Kadın ve Kibrit



  İlkbahar geliyor, hava güneşli, bir kaç saatliğine olsa da... Çantama, yarısını okuduğum, diğer yarısını da okumak istediğim kitabı atıyorum, cüzdan, telefon, su şişesi, bir de kibrit kutusu. Sigaram yok. Cüzdanda para yok. Cüzdanı niye aldım, kibriti niye attım bilmiyorum. İskeleye atlıyorum... İskele sizin bildiğiniz iskelelerden değil, benim bisikletin ismi. İç Anadolu'da beni sahil kenarına götürebilecek tek taşıt, İskele.

  Okula gidiyorum, güzel bir ağaç bulup altına kuruluyorum. Zaten ben okula gitmeyi haftasonları daha çok seviyorum. Çok başarılı bir öğrenci değilim, CC ve üstüyle yetiniyorum, ama derse giderken şarkı söylüyorum içimden, bazen ıslık çalıyorum. Gün geliyor ağaçlara bakarak yürüyorum. Tabi bunlar değerlendirmeye dahil değil, önemli de değil. Dahil olmadığı için seviyorum.

  Kitabı açıyorum, başlıyorum okumaya, Kürk Mantolu Madonna... Daldığım yerden bi sesle dönüyorum.

  -Ateşin var mı?

  Bir kadın... Yirmili yaşlarda, yüzü solgun, gözleri keskin, kaşları ve saçları seyrek. Ateşim varsa uzatmadan vermeliyim ve bununla gurur duymamalıyım, ses tonuyla bunu hissettiren bir kadın. Acelesi var, zamanı yok. Toparlıyorum kendimi.

  -Ki.. kibrit var çantamda. Bi saniye...
  
Bekliyor. Buluyorum. Çıkarıyorum. Yakıyorum... yani kibriti yakıyorum da sigarayı yakamıyorum, sönüyor hemen. Deniyorum tekrar. Kibrit hemen sönmek istiyor, kadın hemen gitmek istiyor. Ben büyük bi beceriksizlik sergileyerek denemeye devam ediyorum.

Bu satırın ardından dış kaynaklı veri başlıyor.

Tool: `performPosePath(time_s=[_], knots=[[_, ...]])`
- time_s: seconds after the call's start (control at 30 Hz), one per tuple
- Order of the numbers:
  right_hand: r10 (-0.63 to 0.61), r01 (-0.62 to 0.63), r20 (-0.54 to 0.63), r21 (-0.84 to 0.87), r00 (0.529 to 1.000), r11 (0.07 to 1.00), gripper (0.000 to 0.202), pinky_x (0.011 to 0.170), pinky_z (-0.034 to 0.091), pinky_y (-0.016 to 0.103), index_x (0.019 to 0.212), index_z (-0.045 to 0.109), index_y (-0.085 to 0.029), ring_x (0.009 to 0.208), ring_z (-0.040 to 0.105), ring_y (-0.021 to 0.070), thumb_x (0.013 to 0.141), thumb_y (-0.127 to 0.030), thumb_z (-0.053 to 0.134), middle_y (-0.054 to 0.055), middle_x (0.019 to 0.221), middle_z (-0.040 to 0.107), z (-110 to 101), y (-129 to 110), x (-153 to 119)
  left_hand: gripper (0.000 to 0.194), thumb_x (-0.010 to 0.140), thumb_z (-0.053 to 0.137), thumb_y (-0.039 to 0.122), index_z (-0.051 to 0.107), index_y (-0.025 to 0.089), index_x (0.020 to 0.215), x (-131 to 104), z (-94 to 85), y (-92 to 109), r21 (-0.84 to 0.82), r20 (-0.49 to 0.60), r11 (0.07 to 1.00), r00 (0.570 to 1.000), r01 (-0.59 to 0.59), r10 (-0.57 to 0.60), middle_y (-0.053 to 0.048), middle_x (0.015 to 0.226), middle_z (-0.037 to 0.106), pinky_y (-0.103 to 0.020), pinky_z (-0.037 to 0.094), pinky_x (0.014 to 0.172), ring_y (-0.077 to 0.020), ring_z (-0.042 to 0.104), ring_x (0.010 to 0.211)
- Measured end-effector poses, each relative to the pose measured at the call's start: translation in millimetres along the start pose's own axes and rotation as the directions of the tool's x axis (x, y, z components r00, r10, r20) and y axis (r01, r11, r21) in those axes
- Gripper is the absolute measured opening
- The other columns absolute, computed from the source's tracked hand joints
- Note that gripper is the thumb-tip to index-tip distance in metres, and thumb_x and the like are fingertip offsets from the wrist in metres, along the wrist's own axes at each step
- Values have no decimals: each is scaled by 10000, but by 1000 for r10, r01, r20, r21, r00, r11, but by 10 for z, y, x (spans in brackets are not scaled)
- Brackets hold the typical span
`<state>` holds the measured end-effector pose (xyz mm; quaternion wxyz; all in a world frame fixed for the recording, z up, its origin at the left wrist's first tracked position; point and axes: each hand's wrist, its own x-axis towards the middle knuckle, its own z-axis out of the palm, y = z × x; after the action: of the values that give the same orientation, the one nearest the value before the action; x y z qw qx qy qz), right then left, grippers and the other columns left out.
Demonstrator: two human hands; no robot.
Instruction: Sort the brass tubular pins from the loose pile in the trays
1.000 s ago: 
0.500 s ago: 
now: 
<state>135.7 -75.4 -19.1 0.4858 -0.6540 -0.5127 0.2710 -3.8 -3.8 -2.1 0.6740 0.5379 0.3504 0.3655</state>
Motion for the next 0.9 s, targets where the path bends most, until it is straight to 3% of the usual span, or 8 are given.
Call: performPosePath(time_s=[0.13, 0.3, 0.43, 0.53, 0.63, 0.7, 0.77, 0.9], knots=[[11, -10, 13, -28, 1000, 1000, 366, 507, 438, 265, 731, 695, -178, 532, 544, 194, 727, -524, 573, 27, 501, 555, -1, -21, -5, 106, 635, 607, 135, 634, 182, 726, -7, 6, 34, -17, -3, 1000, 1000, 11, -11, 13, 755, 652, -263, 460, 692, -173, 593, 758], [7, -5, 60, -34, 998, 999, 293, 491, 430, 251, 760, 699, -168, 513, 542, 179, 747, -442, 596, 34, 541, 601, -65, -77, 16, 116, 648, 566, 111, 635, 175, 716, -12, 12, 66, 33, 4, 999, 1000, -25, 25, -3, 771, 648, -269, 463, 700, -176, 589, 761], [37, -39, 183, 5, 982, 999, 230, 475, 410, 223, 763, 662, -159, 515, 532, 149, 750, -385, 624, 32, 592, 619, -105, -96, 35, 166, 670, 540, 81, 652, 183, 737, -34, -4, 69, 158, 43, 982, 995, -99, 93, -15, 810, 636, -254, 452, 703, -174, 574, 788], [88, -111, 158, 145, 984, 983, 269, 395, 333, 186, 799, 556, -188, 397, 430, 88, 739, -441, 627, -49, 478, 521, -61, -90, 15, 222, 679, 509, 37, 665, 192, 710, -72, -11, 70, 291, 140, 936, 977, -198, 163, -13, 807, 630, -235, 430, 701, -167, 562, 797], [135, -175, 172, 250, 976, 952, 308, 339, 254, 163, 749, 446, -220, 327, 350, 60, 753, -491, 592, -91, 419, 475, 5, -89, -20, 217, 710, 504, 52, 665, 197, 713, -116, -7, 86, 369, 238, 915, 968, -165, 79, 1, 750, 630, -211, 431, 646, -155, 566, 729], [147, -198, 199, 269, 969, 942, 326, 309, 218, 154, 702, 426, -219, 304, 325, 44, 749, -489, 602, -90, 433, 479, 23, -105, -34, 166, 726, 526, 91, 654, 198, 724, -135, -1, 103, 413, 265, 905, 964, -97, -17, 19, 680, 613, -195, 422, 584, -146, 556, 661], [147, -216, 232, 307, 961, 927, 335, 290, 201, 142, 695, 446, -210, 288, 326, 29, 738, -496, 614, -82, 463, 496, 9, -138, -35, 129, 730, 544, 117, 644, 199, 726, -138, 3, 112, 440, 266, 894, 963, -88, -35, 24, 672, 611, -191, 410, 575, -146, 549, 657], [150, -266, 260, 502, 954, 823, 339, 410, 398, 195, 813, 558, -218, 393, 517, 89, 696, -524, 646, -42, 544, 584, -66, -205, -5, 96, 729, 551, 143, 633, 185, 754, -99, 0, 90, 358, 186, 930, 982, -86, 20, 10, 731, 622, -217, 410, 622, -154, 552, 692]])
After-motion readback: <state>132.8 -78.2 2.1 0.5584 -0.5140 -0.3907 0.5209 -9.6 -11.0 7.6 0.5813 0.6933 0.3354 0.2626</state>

  -Tamam neyse, diyor. Sorun değil.

  -Dur, diyorum. Son bi şans...
  
Yanıyor. Önce kibrit çöpü, sonra kadının sigarası. Kadın dumanı çekiyor içine, öyle inanıyor.
  
  -Sağol, diyip gidiyor. Adımları hızlı, kaçar gibi, neyden bilmem. 

  Onda ateş yok, bende sigara. Elimde kibrit kutusu, kalakalıyoruz Madonna'yla o ağacın altında. Gittiği yönün zıttına bakıyorum, nereden geldiğini anlamak için. Büyük harflerle ONKOLOJİ yazıyor. "Kibrit bunun için miymiş? Peki neden sigaram yok?" diye düşünüyorum. Bundan mı gözlerinin keskinliği, ne istediğini bilmesi, minnettar olmaması? Büyük harflerle yazılmış o kelimeden mi?

  Çantamı topluyorum hemen, bisiklete biniyorum. Dolaşıyorum, arıyorum. Görsem ne yapacağım bilmiyorum. Zaman geçiyor, akşam oluyor, zaten kimse yok. Eve gidiyorum, kenardaki köşedeki paraları birleştirip, bir paket sigara alıyorum.

  Arasıra aklıma geliyor, hastanenin önünde bekliyorum. İskele'yle geçerken uğruyorum. Direksiyonu sabit bir açıya ayarlayıp, başım dönene kadar, 360 derece yavaşça defalarca dönüyorum. Göremiyorum, bulamıyorum. Evden çıkarken kibriti yanıma alıyorum, ama olmuyor, başaramıyorum. 

  İnsan bazı şeylerin sebebini, bazı hikayelerin sonlarını bilmez. Onun hikayesi neydi, bitti mi, bilmiyorum...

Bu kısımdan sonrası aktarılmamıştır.